Using a puller, we press the ball bearing of the gear shaft with the inner ring of the roller thrust bearing.
Use a puller to press the inner ring of the needle bearing off the shaft.
Use a screwdriver to pry and remove the gear shaft seal from the crankcase cover. If the outer race of the roller thrust bearing needs to be replaced...
... use a scraper to remove the extruded metal in four places and take out the ring. We generously lubricate the bearings, rack and gear teeth, and the plastic rack bushing with Fiol-1 grease. We assemble the steering mechanism in the reverse order. We press the outer ring of the needle bearing into the crankcase using a mandrel of suitable diameter. To seal holes in the crankcase, you can use “fast steel” or “cold welding”. We press the gear shaft with the ball bearing into the crankcase using a piece of pipe of a suitable diameter or a high head, applying force to the outer ring of the bearing. You can press the gear shaft into the crankcase, resting the outer ring of the bearing on the jaws of a vice. Then we put the crankcase on the bearing...
...and press the crankcase with light blows of a hammer through a wooden block.
We press the gear shaft oil seal into the cover through a mandrel or head flush with the end of the cover. We insert the rack into the steering gear housing. We install the pipe.
After tightening the pipe fastening nut, tighten the nut. We rotate the gear shaft so that the flat on it is located on the right side. We move the rack so that the steering rod support mounted on the rack is located in the middle of the pipe groove. We insert the rack stop, the stop spring and tighten the stop nut. It is recommended to replace the stop nut with a new one.
Scheme for monitoring the gap in the engagement of the rack and pinion shaft
: 1 — dial indicator; 2 — indicator mounting bracket; 3 - nut; 4 - sealing ring; 5 — steering gear housing; 6 — needle bearing; 7 — gear shaft; 8 — bushing; 9 — crankcase cover; 10 - rack; 11 — liner; 12 — rack stop; 13 — indicator leg; 14 - spring
We adjust the gap in the engagement of the gear with the rack. To do this, set the rail in the middle position and block it from moving. Insert the leg of the dial indicator into the hole of the adjusting nut of the stop until the tip of the leg touches the stop of the rack. The diameter of the tip of the indicator leg must be at least 3.5 mm...

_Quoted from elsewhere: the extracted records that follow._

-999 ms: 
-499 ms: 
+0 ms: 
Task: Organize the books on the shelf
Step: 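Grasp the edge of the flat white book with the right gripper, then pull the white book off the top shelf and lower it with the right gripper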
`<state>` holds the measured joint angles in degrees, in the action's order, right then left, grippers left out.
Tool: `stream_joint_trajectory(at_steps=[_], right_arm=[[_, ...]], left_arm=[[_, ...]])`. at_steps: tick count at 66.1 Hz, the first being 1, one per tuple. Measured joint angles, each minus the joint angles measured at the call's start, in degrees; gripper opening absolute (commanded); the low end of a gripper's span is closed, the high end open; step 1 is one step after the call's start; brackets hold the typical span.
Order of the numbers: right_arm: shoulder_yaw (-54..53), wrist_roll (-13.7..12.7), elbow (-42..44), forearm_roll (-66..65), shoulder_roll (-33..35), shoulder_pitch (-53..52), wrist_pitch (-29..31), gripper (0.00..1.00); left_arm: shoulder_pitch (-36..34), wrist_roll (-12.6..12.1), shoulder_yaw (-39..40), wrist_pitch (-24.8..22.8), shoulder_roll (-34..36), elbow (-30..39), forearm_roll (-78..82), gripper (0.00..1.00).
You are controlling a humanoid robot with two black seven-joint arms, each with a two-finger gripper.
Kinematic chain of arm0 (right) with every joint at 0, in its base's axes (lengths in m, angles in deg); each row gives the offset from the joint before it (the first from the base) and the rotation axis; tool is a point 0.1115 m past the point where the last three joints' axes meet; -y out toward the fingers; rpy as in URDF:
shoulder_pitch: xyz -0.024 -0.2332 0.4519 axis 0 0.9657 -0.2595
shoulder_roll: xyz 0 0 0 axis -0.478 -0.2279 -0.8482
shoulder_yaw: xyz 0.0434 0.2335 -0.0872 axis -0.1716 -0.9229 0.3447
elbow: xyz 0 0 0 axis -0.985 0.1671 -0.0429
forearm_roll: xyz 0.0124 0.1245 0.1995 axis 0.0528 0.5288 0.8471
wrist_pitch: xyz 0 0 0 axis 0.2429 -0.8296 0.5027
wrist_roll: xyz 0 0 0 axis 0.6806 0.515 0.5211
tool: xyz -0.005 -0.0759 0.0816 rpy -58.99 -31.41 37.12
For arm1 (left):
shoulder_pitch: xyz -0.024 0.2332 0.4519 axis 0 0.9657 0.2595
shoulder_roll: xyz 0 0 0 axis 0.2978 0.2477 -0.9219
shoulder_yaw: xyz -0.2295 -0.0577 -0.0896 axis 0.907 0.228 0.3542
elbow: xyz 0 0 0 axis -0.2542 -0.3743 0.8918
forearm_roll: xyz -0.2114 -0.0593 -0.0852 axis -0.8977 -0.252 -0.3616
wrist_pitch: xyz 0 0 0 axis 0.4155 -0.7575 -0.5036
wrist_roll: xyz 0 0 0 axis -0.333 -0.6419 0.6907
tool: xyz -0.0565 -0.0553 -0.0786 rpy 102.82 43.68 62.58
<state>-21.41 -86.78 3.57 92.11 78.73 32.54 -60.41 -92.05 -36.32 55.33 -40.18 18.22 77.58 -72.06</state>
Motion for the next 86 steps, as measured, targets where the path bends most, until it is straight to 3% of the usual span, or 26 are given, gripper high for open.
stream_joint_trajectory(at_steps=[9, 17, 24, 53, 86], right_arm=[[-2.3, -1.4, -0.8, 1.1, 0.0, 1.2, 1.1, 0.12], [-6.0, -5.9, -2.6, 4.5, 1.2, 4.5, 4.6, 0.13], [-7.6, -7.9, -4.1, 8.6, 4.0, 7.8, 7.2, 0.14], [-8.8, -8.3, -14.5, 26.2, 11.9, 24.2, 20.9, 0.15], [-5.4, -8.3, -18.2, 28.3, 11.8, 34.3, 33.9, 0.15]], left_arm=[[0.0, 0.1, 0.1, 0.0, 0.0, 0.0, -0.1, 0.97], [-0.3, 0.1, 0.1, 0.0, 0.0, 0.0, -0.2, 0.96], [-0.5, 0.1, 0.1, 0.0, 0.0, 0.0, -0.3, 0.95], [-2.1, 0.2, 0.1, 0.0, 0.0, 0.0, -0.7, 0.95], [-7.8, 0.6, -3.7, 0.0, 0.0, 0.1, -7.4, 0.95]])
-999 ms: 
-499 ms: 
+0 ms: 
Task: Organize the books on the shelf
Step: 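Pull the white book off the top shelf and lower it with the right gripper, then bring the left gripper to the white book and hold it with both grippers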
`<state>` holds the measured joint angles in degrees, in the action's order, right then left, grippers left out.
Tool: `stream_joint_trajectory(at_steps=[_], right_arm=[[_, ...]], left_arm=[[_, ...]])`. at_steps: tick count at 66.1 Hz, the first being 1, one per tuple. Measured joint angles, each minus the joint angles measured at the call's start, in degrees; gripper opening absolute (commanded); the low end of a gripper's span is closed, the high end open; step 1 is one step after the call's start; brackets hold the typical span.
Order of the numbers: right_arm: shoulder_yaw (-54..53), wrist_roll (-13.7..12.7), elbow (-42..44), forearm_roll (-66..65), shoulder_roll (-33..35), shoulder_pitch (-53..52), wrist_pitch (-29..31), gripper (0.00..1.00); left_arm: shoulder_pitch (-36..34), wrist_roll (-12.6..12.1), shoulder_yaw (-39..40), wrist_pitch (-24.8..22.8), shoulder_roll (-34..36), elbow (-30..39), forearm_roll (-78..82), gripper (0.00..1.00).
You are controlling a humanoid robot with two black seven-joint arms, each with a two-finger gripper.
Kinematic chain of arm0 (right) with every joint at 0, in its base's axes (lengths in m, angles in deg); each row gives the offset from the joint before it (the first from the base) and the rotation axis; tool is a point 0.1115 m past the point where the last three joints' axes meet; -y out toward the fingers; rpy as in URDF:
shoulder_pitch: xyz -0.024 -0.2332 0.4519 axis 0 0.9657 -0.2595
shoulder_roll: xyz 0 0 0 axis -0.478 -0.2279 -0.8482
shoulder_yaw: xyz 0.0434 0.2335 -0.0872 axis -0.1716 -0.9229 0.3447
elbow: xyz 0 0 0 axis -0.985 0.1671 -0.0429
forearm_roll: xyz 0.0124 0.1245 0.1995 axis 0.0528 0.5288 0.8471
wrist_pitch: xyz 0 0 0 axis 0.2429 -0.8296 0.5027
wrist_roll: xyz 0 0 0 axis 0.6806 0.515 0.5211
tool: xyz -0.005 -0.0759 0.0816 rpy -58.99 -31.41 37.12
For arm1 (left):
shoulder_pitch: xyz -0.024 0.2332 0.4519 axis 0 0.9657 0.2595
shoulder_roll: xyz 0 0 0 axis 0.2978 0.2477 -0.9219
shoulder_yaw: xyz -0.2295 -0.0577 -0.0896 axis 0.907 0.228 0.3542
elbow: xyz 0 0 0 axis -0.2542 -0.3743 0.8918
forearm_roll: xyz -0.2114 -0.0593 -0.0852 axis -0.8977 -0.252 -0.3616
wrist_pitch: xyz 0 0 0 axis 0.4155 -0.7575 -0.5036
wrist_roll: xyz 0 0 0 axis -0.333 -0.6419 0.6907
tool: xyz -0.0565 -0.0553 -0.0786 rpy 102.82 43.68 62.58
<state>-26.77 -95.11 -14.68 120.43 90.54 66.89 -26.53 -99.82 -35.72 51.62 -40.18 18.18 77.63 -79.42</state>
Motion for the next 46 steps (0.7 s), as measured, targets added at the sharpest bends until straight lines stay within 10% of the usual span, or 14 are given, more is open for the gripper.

...so that the leg rests against the end surface 1 of the stop, and does not fall into its hole 2 (for clarity, shown on the dismantled stop). We apply a torque of 15 N m (1.5 kgf m) to the gear shaft, while the gear pushes the rack and stop. Based on the indicator readings, we determine the amount of movement of the stop, which corresponds to the actual value of the gap in the engagement. If it exceeds 0.05 mm, tighten the adjusting nut, achieving the specified amount of movement of the stop. After this, having unlocked the rack, we check the ease of rotation of the drive gear throughout the entire range of travel of the rack.